Instructions for the task
Where a line of the data below has the string "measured", copy that line.

□ □ □ □ □ □ □

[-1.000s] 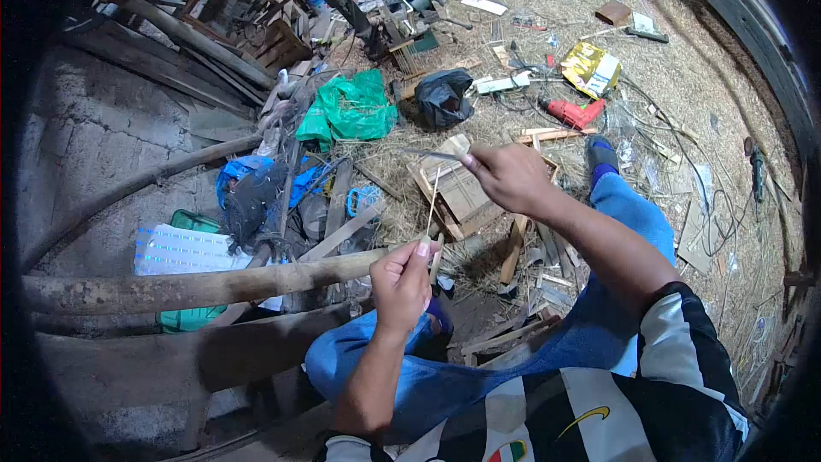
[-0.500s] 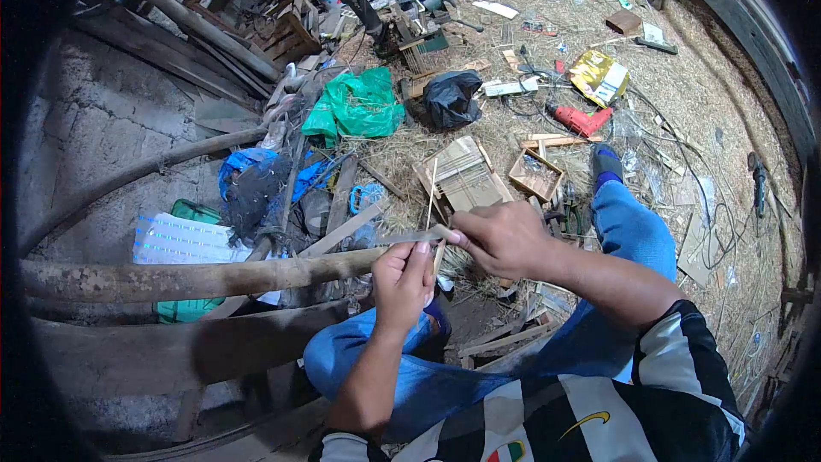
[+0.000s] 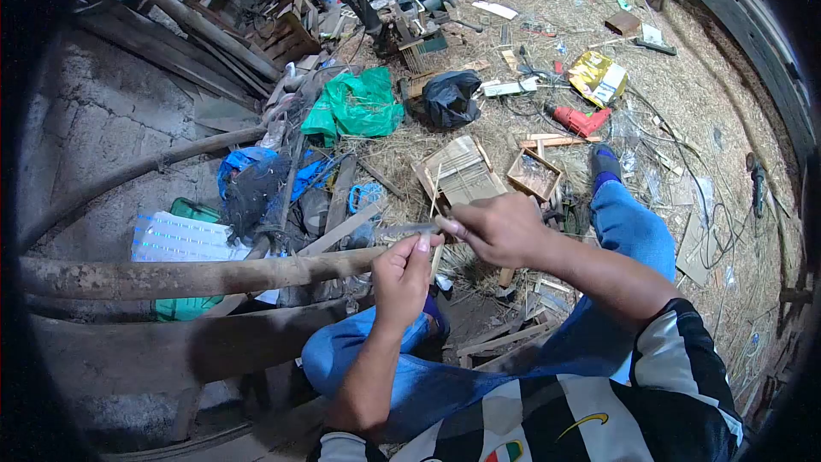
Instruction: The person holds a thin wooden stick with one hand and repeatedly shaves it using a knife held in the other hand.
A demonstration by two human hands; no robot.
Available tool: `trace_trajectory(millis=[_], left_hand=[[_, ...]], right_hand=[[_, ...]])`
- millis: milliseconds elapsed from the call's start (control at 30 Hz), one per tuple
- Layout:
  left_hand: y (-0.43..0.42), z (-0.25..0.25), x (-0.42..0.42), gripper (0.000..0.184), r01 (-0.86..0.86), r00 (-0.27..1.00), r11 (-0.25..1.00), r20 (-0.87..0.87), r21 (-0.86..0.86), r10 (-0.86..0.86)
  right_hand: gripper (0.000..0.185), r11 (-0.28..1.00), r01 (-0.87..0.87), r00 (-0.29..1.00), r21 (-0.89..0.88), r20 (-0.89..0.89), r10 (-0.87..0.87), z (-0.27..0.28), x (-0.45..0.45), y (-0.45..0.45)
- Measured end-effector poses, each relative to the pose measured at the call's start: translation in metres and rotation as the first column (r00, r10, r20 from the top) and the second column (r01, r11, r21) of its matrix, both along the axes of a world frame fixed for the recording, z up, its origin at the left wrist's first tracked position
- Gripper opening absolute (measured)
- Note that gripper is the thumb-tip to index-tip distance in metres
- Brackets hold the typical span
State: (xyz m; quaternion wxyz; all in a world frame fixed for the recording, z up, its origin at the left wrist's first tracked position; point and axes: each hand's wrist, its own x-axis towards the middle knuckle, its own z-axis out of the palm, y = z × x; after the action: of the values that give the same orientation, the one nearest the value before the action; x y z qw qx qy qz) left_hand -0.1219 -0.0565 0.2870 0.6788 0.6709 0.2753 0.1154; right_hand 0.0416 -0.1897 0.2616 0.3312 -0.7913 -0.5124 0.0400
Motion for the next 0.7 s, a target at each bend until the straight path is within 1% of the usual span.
trace_trajectory(millis=[67,133,167,233,267,300,367,400,433,533,667,700], left_hand=[[-0.001,-0.002,-0.003,0.026,0.01,1.0,1.0,-0.01,-0.004,-0.01],[-0.001,-0.001,-0.002,0.026,0.023,1.0,0.999,-0.004,0.033,-0.022],[-0.001,-0.001,-0.001,0.026,0.025,1.0,0.999,0.003,0.034,-0.025],[0.0,-0.003,-0.001,0.026,0.036,0.999,0.999,-0.001,0.018,-0.036],[0.001,-0.003,0.0,0.026,0.034,0.999,0.999,-0.001,0.019,-0.034],[0.001,-0.005,0.001,0.026,0.039,0.999,0.999,0.003,0.03,-0.039],[-0.001,-0.006,-0.003,0.027,0.051,0.999,0.998,-0.009,0.033,-0.051],[-0.001,-0.005,-0.001,0.027,0.047,0.998,0.999,-0.028,-0.021,-0.047],[0.0,-0.003,0.001,0.027,0.041,0.998,0.996,-0.043,-0.073,-0.044],[0.002,-0.004,0.005,0.027,0.02,0.997,0.993,-0.069,-0.113,-0.028],[0.0,-0.003,0.003,0.027,0.019,0.995,0.992,-0.092,-0.121,-0.03],[0.0,-0.005,0.002,0.027,0.015,0.996,0.994,-0.083,-0.112,-0.024]], right_hand=[[0.035,0.997,0.071,0.997,-0.007,-0.004,-0.071,-0.003,0.007,0.002],[0.035,0.987,0.158,0.987,-0.032,0.006,-0.158,-0.005,0.025,0.005],[0.035,0.987,0.16,0.987,-0.03,0.013,-0.16,-0.005,0.024,0.005],[0.035,0.994,0.086,0.996,-0.063,0.028,-0.084,-0.004,0.017,0.006],[0.034,0.999,0.035,0.999,-0.03,-0.026,-0.036,-0.003,0.006,0.005],[0.034,0.999,0.035,0.999,-0.03,-0.03,-0.036,-0.004,0.009,0.006],[0.036,0.995,0.086,0.996,-0.052,-0.021,-0.087,-0.007,0.017,0.006],[0.038,0.983,0.148,0.988,-0.106,-0.031,-0.152,-0.008,0.028,0.008],[0.038,0.983,0.151,0.988,-0.102,-0.026,-0.154,-0.009,0.033,0.008],[0.039,0.978,0.191,0.98,-0.083,-0.033,-0.194,-0.008,0.038,0.011],[0.039,0.976,0.18,0.982,-0.121,-0.029,-0.185,-0.005,0.031,0.009],[0.038,0.984,0.121,0.992,-0.134,-0.024,-0.125,-0.002,0.023,0.008]])
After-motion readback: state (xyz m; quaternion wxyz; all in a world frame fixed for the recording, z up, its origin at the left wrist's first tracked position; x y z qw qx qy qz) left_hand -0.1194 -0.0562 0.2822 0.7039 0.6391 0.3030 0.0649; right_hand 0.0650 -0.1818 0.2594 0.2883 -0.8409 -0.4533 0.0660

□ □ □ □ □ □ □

Answer space
- Measured end-effector poses, each relative to the pose measured at the call's start: translation in metres and rotation as the first column (r00, r10, r20 from the top) and the second column (r01, r11, r21) of its matrix, both along the axes of a world frame fixed for the recording, z up, its origin at the left wrist's first tracked position
- Gripper opening absolute (measured)

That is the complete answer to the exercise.